Charlie Hebdo's Racist Caricature of Rokhaya Diallo Sparks Freedom of Speech Debate
Charlie Hebdo cartoon of Rokhaya Diallo condemned as racist

French journalist and activist Rokhaya Diallo has launched a searing critique of the satirical magazine Charlie Hebdo, accusing it of publishing a racist and sexist caricature of her that draws on colonial imagery and attempts to silence her voice.

A Grotesque Cartoon Evokes Colonial Tropes

The controversy erupted just before Christmas when Charlie Hebdo, the publication tragically targeted in a 2015 Islamist attack, published a cartoon depicting Diallo. The drawing showed her with a huge, toothy grin and an enormous mouth, dancing on a stage before laughing white men while wearing a banana belt on a largely exposed body. The headline read: “The Rokhaya Diallo Show: Mocking secularism around the world.”

Diallo, a Black Muslim woman and prominent commentator on race and gender, was stunned by what she described as the violence of the image. She swiftly shared it on social media, analysing it as a throwback to slave-era and colonial imagery. “Charlie Hebdo once again shows itself incapable of engaging with the ideas of a Black woman without reducing her to a dancing body,” she wrote.

The Disrespectful Link to Josephine Baker

The cartoon’s reference to the legendary performer Josephine Baker was, for Diallo, both obvious and profoundly disrespectful. Baker famously performed in a banana skirt in the 1920s, but her legacy is vast: she was a French Resistance member, a recipient of France’s highest military honours, and a civil rights activist. Diallo expressed dismay at seeing Baker’s legend reduced to a “grotesque, minstrel show-like grimace.”

She argued that linking her, a 47-year-old journalist, to a 19-year-old dancer from a century ago revealed how white supremacy renders Black women interchangeable. The magazine’s accompanying article, which labelled her “America’s little sweetheart,” further insinuated she was not fully French, a familiar racist trope used against critics from minority backgrounds.

Gaslighting and a Defence of Values

In response to the wave of protest, Charlie Hebdo did not apologise. Instead, it accused Diallo of “manipulation”, claiming she had distorted the image by separating it from its text. The magazine declared itself an “anti-racist, feminist, and universalist newspaper,” framing Diallo’s criticism as an attack on those very values.

Diallo condemned this as a form of gaslighting, where an all-white editorial team defended a racist cartoon drawn by a white man by turning the accusation onto the Black victim. “It would be funny if it weren’t so pathetic,” she stated.

The incident drew widespread support for Diallo, including from former French justice minister Christiane Taubira, who herself faced vicious racist attacks and a Charlie Hebdo cartoon. Taubira characterised the drawing as “intellectually impoverished, visually flat, stylistically bland, semantically mediocre, and psychologically obsessive.”
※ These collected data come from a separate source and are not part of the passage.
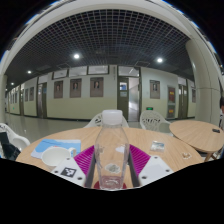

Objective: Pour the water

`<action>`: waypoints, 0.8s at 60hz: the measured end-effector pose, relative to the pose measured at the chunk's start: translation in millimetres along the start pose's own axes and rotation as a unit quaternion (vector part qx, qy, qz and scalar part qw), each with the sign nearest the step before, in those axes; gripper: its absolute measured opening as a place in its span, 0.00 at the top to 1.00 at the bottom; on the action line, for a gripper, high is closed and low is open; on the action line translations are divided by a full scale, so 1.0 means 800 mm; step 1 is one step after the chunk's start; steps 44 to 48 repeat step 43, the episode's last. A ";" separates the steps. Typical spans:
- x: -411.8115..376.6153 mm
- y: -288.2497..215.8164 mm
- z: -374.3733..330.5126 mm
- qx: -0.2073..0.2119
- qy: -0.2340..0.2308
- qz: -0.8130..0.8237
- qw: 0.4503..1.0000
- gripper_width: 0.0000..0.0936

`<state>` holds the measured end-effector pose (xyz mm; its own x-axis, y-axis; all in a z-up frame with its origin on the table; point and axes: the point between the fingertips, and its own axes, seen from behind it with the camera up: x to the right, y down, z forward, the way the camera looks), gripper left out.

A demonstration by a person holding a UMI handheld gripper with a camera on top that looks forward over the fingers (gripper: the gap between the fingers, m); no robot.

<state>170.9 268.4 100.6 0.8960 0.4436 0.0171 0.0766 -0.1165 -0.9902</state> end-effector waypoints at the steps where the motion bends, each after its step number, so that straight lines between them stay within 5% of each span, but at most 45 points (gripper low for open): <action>1: -0.001 0.002 -0.001 -0.007 0.000 -0.001 1.000 0.35; 5: -0.015 -0.004 -0.015 -0.018 -0.009 -0.005 1.000 0.08; 22: -0.063 -0.041 -0.154 -0.008 -0.040 -0.018 0.999 0.09; 48: -0.171 0.012 -0.285 -0.012 -0.127 -0.019 0.992 0.09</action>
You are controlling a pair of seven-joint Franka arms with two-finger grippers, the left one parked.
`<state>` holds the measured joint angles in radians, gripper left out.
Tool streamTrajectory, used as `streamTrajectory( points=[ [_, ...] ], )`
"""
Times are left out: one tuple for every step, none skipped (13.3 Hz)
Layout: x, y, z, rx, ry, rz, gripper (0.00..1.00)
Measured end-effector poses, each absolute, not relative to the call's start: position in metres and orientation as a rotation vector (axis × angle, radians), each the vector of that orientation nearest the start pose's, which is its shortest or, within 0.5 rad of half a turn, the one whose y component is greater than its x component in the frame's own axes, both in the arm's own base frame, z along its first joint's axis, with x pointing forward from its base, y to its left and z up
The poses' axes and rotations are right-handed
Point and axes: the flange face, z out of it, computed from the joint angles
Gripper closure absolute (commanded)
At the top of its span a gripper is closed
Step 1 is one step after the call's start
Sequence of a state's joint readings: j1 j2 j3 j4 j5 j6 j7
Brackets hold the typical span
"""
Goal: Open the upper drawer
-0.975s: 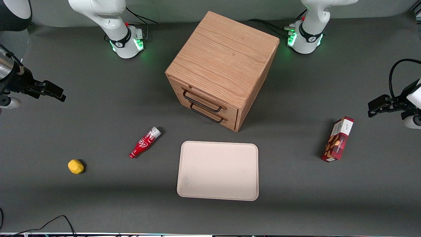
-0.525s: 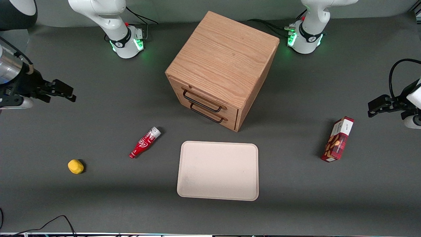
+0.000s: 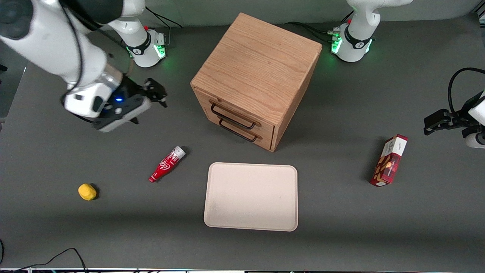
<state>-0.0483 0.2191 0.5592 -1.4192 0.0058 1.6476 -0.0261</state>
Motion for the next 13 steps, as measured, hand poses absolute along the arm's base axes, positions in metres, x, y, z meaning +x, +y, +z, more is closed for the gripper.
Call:
streamTrajectory(
  points=[
    [0.556,0.290,0.583,-2.908,-0.861,-0.010,0.00],
    [0.554,0.310,0.572,-2.890,-0.934,0.010,0.00],
    [0.550,0.329,0.560,-2.859,-0.992,0.038,0.00],
    [0.547,0.345,0.549,-2.831,-1.033,0.058,0.00],
    [0.546,0.356,0.541,-2.799,-1.074,0.059,0.00],
    [0.548,0.363,0.534,-2.760,-1.135,0.054,0.00],
    [0.549,0.367,0.527,-2.718,-1.204,0.054,0.00],
    [0.551,0.369,0.521,-2.685,-1.252,0.054,0.00],
    [0.553,0.372,0.514,-2.662,-1.280,0.057,0.00],
    [0.554,0.377,0.506,-2.644,-1.294,0.059,0.00],
    [0.555,0.383,0.498,-2.627,-1.301,0.059,0.00],
    [0.556,0.390,0.487,-2.611,-1.308,0.059,0.00],
    [0.555,0.397,0.476,-2.597,-1.314,0.061,0.00]
  ],
)
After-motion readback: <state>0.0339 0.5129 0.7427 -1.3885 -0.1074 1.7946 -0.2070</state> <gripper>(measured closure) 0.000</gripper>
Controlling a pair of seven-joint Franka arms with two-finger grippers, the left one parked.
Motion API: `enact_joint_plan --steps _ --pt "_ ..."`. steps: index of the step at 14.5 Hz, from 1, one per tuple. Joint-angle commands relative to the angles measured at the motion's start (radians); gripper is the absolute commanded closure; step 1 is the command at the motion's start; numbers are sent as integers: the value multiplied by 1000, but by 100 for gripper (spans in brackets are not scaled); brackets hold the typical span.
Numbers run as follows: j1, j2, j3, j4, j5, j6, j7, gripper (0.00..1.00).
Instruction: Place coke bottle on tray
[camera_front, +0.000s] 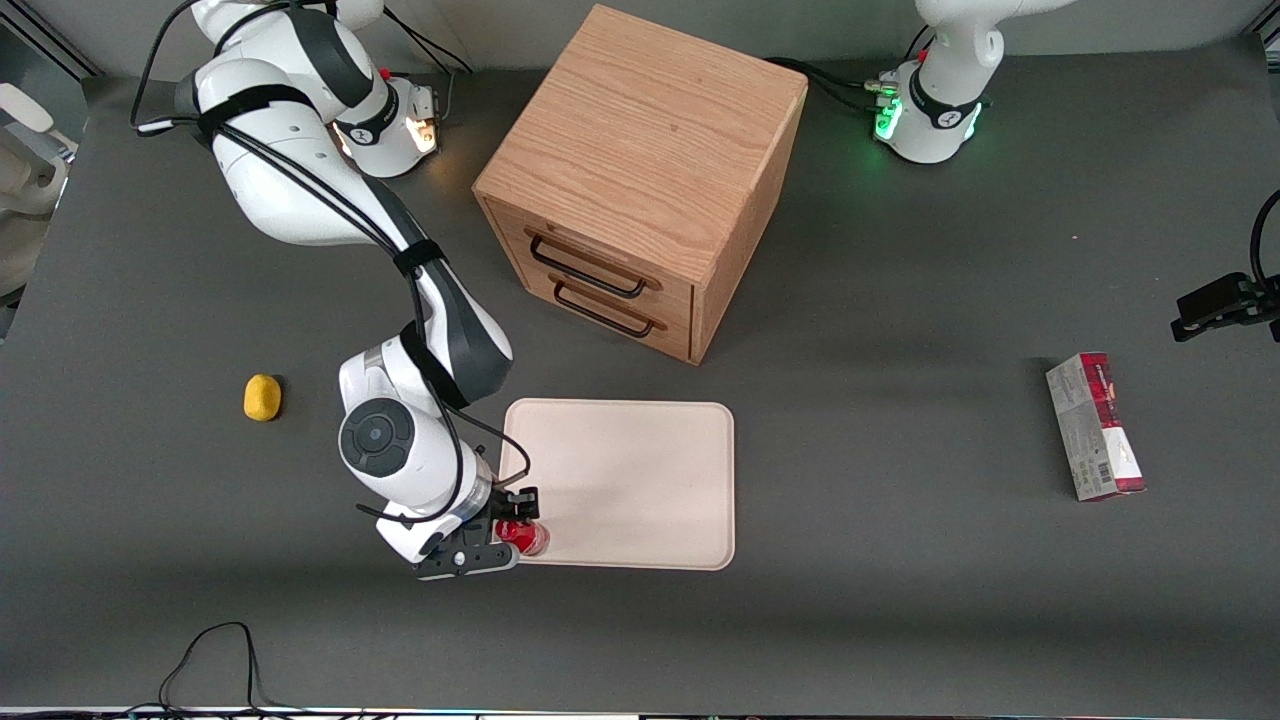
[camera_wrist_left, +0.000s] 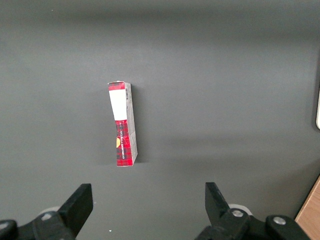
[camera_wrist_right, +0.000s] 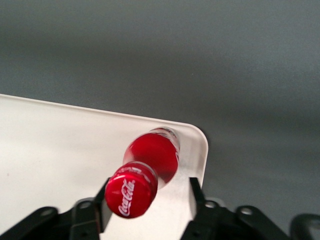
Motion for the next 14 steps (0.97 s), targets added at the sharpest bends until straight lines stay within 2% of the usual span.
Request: enact_joint_plan --steps 1,4,6,8,10,12,13,14 --pt "-4 4 10 23 -22 -15 40 0" --pt "-7 -52 10 18 -11 -33 52 0" --pt "-23 -146 6 -43 -3 -111 69 0" --pt "-38 -280 -14 -135 53 -174 58 0" --pt "-41 -426 -89 -263 98 -206 55 0" --pt "-43 -586 -144 -426 110 -216 49 0" --pt "-41 -740 -205 -575 116 -216 -25 0" --pt "-41 -811 -239 -642 126 -217 -66 0"
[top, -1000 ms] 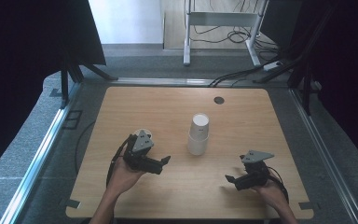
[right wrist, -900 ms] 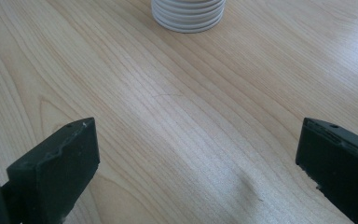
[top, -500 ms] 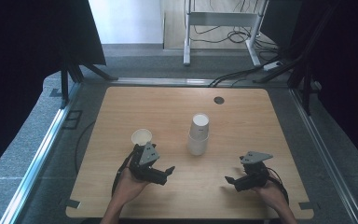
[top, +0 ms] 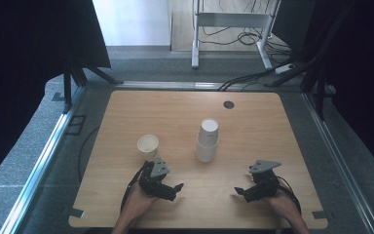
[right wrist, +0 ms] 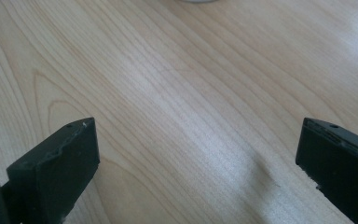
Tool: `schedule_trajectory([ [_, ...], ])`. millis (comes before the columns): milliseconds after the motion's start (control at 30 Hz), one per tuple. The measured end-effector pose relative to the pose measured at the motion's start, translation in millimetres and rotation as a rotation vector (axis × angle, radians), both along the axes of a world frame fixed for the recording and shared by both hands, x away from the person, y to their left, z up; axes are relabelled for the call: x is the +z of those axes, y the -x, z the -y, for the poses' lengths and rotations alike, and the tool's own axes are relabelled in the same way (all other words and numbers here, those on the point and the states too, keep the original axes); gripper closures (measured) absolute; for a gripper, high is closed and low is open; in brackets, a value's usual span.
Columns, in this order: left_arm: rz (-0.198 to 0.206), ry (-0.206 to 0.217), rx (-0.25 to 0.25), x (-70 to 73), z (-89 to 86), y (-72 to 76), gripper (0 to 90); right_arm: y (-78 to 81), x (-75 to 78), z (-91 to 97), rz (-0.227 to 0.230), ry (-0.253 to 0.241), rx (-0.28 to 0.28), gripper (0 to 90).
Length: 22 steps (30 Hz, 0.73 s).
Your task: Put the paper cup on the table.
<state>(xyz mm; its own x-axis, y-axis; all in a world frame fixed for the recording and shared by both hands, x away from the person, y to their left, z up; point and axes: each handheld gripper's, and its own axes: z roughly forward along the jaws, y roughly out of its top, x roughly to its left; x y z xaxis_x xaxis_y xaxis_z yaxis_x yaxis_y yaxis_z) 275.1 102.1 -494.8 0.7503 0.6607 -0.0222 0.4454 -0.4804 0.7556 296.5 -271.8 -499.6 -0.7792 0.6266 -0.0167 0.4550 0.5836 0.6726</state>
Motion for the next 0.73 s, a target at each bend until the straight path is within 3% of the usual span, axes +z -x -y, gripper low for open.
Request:
schedule_trajectory([
  [400,-0.095,-0.053,-0.020,-19.0,7.3,2.9,0.0,0.8,-9.8,-5.0,-0.031,0.043,0.019,0.0],
  [733,-0.122,-0.071,-0.018,-24.1,9.5,2.6,0.0,1.1,-12.4,-5.3,-0.040,0.047,0.023,0.0],
])
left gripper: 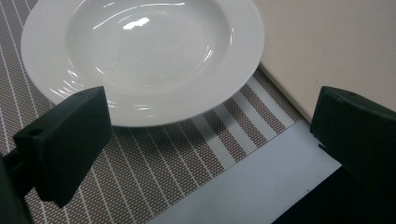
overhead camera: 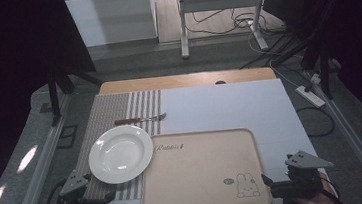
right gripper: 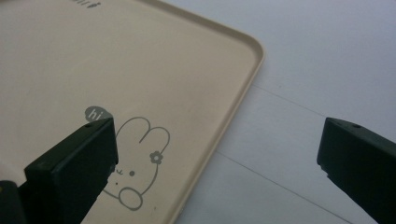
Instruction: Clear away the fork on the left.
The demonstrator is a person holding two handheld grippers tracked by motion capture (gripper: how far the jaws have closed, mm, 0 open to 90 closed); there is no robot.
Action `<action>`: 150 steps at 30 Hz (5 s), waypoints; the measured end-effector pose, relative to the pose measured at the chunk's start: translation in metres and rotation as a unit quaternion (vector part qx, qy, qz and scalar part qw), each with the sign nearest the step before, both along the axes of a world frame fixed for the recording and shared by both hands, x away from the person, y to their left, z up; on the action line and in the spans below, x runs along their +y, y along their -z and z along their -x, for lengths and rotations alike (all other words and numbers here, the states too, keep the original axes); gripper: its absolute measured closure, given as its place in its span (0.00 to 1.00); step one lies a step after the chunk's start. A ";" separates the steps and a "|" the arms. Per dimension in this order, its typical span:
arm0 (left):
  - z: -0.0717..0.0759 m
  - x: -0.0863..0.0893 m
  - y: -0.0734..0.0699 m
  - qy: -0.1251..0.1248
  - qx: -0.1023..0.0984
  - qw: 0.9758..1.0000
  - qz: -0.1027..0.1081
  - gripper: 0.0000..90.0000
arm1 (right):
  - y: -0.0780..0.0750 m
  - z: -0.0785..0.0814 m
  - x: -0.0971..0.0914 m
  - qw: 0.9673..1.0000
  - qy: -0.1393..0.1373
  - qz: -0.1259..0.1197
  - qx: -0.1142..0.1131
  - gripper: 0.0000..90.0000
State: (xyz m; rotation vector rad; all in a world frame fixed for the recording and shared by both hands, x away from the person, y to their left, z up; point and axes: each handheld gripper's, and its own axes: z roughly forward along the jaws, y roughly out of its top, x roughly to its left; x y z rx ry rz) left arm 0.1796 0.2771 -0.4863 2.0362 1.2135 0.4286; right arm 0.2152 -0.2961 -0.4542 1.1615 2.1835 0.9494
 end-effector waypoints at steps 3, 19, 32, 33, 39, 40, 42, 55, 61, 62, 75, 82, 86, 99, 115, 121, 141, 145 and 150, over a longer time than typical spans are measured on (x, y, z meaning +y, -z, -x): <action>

A Broader Symbolic Failure

For Diallo, the issue transcends her personal experience. It speaks to the daily reality of misogynoir – the intertwining of sexist and anti-Black violence – faced by Black women in postcolonial societies who dare to step outside prescribed roles.

She concludes that in seeking to humiliate and discredit her, Charlie Hebdo has ultimately soiled itself and debased the very freedom of expression it became a global symbol for after the 2015 attacks. The magazine’s attempt to sanction a Black woman for her audacity has, in her view, exposed its unwillingness to engage in public debate on an equal footing.